Exactly reproduce the lines beginning with the line that includes "Mark the pale air fryer drawer" and ending with the last line of the data.

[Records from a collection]
--*--

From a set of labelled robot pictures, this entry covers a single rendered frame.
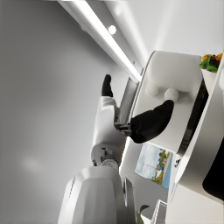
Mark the long ceiling light strip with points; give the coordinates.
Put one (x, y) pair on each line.
(102, 35)

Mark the landscape wall picture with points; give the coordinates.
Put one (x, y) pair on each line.
(154, 164)

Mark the pale air fryer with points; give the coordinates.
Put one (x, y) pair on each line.
(175, 73)

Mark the pale air fryer drawer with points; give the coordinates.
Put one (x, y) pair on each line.
(198, 151)

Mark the round ceiling spot light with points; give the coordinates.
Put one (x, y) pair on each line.
(111, 29)

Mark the green potted plant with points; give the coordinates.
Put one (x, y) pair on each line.
(140, 215)

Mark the white plate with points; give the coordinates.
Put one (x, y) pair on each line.
(210, 80)

--*--

| Solution for this problem |
Mark the pale air fryer drawer with points; give the coordinates.
Put one (x, y) pair on each line.
(198, 151)

Mark the round ceiling spot light with points; give the coordinates.
Put one (x, y) pair on each line.
(111, 29)

Mark the green potted plant with points; give the coordinates.
Put one (x, y) pair on each line.
(140, 215)

Mark the white plate with points; give the coordinates.
Put one (x, y) pair on each line.
(210, 80)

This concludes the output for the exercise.